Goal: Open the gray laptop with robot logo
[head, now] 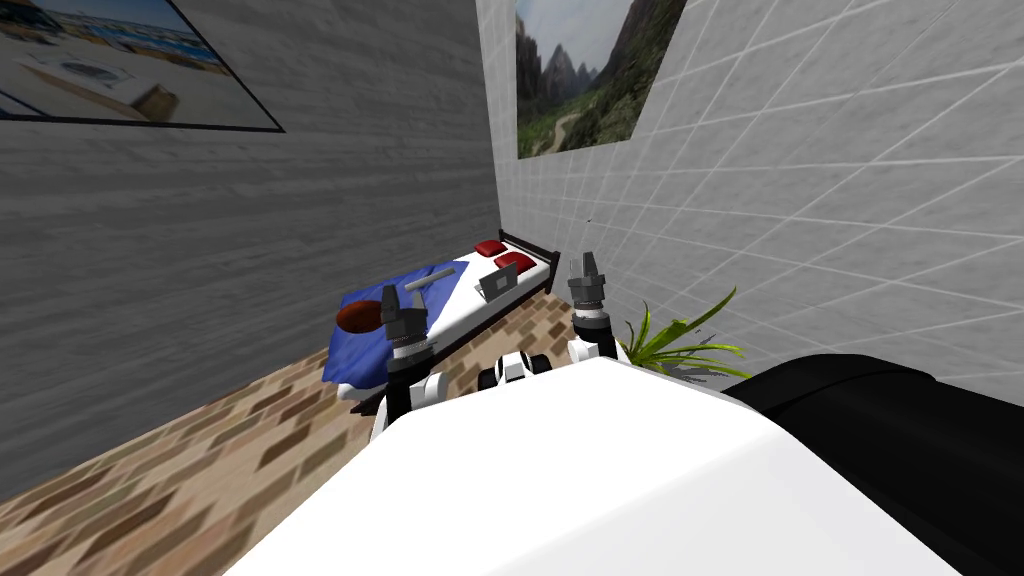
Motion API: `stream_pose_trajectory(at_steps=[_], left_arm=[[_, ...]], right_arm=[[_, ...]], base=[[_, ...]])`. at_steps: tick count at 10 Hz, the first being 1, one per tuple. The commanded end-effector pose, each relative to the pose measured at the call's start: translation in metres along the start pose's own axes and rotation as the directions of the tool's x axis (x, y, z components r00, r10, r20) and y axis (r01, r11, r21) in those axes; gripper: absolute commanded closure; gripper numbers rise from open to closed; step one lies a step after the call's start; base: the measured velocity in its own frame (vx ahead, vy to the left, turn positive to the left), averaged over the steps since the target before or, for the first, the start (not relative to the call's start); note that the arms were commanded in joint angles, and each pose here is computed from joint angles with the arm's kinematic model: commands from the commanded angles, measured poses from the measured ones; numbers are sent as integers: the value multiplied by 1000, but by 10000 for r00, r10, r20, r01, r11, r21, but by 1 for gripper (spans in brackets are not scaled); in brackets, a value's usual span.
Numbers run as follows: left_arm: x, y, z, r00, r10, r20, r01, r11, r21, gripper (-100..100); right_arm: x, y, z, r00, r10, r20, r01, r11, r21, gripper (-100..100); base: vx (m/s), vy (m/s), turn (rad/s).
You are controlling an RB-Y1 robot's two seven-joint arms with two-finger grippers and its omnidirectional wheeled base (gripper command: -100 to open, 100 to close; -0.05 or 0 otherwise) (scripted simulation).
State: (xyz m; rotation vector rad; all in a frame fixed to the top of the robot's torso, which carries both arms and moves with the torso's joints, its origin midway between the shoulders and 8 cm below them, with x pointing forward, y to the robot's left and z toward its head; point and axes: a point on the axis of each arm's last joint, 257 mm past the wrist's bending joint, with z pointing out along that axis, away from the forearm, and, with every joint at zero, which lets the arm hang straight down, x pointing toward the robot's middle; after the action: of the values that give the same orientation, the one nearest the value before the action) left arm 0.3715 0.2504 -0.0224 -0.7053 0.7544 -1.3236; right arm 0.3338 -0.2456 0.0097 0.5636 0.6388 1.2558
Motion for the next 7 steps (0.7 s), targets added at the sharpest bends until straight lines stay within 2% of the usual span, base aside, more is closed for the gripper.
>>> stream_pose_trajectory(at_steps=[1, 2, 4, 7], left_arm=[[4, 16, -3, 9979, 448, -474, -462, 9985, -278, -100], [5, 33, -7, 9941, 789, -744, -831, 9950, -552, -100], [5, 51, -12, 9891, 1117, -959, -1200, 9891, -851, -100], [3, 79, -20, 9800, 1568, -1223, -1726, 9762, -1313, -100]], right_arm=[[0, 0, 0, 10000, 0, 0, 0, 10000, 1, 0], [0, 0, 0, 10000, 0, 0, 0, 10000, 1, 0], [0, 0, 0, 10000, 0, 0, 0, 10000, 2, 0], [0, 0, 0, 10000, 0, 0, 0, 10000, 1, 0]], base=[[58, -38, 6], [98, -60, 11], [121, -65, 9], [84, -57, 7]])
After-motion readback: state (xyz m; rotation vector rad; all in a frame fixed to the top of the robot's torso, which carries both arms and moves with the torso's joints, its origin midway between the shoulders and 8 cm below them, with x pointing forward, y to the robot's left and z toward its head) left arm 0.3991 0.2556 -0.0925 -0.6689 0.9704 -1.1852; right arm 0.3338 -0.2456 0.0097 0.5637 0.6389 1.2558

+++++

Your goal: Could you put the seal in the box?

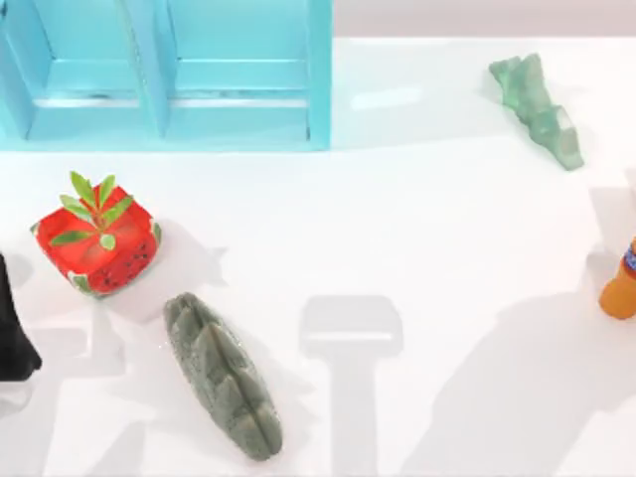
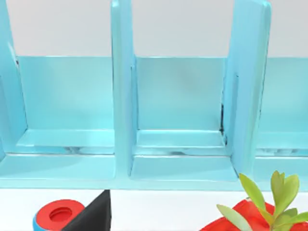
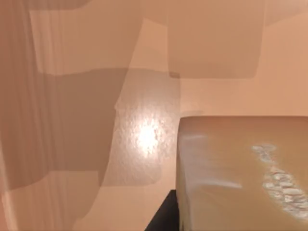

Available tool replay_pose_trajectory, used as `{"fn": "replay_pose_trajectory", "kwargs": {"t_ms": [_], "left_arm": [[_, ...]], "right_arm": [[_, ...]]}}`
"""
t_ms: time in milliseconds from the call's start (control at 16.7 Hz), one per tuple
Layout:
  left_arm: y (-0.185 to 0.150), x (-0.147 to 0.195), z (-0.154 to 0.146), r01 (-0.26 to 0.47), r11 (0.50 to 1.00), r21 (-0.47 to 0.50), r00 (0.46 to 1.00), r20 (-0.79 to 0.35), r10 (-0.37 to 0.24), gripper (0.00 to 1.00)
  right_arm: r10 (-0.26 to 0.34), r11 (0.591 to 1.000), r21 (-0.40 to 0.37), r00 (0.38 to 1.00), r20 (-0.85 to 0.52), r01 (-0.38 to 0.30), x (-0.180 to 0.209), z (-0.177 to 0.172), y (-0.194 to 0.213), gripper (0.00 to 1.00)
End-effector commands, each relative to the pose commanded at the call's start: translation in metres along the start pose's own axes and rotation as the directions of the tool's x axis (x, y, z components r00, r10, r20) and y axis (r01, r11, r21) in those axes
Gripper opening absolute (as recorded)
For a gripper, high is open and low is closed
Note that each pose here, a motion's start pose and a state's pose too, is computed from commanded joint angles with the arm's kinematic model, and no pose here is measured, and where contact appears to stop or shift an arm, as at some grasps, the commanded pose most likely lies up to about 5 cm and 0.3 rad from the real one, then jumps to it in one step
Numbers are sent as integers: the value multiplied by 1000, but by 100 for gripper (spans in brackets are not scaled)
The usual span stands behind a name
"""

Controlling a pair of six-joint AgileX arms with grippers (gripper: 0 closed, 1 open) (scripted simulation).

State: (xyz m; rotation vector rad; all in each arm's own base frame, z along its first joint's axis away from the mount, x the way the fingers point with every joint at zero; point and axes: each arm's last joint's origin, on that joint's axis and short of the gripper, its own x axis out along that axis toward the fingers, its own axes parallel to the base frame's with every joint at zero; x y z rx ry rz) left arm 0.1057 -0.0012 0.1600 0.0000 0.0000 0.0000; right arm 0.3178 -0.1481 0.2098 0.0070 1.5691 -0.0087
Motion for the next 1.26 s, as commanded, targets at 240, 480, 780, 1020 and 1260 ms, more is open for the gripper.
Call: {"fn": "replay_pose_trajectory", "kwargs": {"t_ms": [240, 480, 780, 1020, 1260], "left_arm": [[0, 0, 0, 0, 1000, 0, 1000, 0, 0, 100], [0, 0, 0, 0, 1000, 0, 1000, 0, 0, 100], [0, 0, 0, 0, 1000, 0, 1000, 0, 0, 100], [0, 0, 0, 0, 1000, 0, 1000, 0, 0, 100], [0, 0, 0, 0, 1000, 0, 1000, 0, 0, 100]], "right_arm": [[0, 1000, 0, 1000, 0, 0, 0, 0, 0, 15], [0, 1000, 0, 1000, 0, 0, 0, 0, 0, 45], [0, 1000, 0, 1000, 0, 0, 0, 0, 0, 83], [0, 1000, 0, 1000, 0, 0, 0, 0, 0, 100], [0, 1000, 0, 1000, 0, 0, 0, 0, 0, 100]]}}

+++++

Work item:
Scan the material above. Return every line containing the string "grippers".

Answer to the exercise:
You are controlling an RB-Y1 robot's two seven-joint arms with two-finger grippers and its omnidirectional wheeled base (gripper command: -100 to open, 100 to close; -0.05 or 0 otherwise) (scripted simulation).
Controlling a pair of six-joint AgileX arms with grippers (gripper: 0 closed, 1 open) (scripted simulation).

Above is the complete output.